I went to nights to give the kids more consistency. They still have daycare and such but now it's always me after school and we always eat dinner together as a family. I'm hoping it will help lots of things. The lack of consistency was really bothering me and I think it was hurting our kids. In march I will go to weekend nights which will be even better. I assume it's normal to feel as a mother like you are failing constantly. Especially with my strong willed Mira I always feel like I don't give her what she needs. She is constantly defiant and pushing the boundaries. I know I'm not as consistent with punishments and expectations as she needs me to be. I feel like we never have any time together where things are going well. Everything is always a fight. This week she actually got in trouble and kicked out of gymnastics class by her teacher. That's the first time she has been challenging for an authority figure other than family. It worries me. I want her to be self assured, but I also want her to be responsible, dependable, honest, smart, capable, and agreeable. I'm not so sure we are always shaping her that way. The only way I could figure to work on all this is just to be present. Every day. Consistently. So, if I need to work while she sleeps, so be it.
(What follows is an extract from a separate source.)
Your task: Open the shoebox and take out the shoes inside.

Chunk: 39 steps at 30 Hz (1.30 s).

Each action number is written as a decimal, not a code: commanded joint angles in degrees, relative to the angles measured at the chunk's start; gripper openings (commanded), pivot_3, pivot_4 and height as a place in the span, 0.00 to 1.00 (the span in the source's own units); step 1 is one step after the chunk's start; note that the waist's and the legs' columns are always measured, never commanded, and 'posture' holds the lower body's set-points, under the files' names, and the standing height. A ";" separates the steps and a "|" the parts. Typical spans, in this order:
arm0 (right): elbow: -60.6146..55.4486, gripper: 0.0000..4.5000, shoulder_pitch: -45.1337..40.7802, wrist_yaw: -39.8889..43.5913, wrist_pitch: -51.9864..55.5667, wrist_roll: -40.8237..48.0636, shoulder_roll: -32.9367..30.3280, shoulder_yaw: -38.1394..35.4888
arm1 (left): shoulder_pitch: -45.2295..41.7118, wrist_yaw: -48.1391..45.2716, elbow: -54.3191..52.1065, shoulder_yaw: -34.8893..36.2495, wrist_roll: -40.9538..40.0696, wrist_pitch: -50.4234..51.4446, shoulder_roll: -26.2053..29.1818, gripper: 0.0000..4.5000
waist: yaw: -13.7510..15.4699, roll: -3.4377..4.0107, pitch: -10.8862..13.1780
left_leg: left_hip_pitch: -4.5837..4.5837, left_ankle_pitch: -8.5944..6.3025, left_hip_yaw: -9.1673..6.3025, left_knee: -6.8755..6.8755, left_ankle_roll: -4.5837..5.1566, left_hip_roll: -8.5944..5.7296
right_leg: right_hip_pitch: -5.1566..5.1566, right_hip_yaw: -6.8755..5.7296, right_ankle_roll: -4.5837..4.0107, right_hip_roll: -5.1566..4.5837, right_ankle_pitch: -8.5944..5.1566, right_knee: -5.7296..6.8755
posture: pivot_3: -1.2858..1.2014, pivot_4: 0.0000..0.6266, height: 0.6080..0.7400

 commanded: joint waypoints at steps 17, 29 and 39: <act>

People keep asking me if I can sleep during the day- uh people, I can sleep anytime, anywhere if I'm tired. Seriously. I do find that I don't sleep as long as I'd sometimes like, but whatever.
Valentines day is fast approaching. Mira and I worked on her box last night as her party is Friday. Turned out cute!
I found Griffy's old loader movie. BOY are we obsessed!
The weather has been really nice off and on and sully will stand at the door and scream outside. He is really becoming attached to his sissy too and asks about her all day long. She is good about playing with him and entertaining him for me when I need her to. She can be a really good big sister.
Lastly.....remember when we didn't have a cat? Yeah, that was sad.